1 Luas Offshore 138.000 m2
2 NJOP Per m2 11.500/m2
3 Total NJOP Rp1.587.000.000
4 Nilai Jual Objek Pajak Tidak Kena Pajak Rp 0
5 NJOP untuk penghitungan PBB Rp1.587.000.000
6 Persentase NJKP 40%
7 NJKP sebagai dasar penghitungan PBB Rp 634.800.000
8 PBB Terutang Rp 3.174.000
9 PBB Yang Masih Harus Dibayar Rp 3.174.000


Demikian diputus di Jakarta berdasarkan Musyawarah setelah pemeriksaan dalam persidangan dicukupkan pada hari Selasa tanggal 10 April 2018 oleh Hakim Majelis XVIIIA Pengadilan Pajak dengan dengan susunan Majelis sebagai berikut:

Drs.
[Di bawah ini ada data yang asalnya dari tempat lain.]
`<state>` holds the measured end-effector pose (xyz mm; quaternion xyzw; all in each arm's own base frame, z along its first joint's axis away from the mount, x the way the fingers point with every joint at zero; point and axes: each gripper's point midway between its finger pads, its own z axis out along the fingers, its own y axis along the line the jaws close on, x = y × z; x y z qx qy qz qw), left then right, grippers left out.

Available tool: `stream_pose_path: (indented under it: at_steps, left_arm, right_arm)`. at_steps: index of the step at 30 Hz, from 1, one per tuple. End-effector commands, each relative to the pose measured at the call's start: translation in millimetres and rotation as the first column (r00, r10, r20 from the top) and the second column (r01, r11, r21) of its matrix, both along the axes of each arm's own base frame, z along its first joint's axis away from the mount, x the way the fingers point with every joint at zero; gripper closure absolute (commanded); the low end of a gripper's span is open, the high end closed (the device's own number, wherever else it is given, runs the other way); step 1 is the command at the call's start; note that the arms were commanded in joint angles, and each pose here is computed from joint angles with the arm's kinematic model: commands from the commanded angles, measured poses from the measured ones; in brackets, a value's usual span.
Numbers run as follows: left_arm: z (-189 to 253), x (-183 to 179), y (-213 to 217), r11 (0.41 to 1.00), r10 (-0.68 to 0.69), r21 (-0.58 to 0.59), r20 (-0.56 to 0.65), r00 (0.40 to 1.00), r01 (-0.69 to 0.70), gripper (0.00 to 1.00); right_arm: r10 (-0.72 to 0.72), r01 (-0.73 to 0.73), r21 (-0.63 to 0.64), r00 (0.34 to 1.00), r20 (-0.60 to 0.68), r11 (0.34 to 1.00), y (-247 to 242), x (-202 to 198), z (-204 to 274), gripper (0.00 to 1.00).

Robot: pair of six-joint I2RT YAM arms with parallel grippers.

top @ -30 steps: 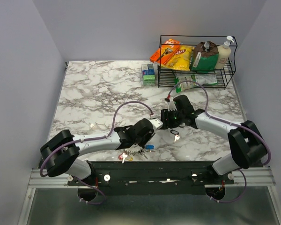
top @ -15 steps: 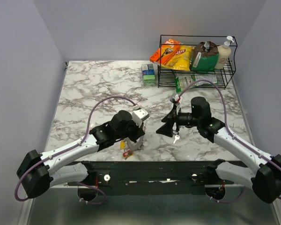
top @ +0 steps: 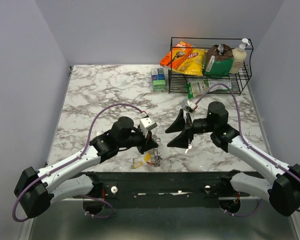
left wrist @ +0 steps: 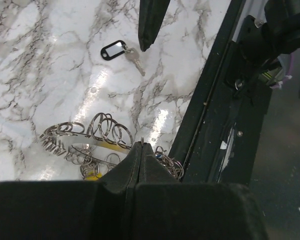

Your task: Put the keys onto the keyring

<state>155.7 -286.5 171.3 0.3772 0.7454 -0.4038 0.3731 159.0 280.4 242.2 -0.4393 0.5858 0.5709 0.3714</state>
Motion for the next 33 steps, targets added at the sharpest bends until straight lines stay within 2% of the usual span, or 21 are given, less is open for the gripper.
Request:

HP, M.M. sebagai Hakim Ketua,
Drs. KS, M.Sc. sebagai Hakim Anggota,
MA, S.E., Ak. sebagai Hakim Anggota,

dengan dibantu oleh
RY, S.E., M.M.


sebagai Panitera Pengganti.


Putusan diucapkan dalam sidang terbuka untuk umum oleh Hakim Ketua pada hari Selasa tanggal 22 Januari 2019, dengan dihadiri oleh para Hakim Anggota dan Panitera Pengganti, namun tidak dihadiri oleh Pemohon Banding maupun Terbanding.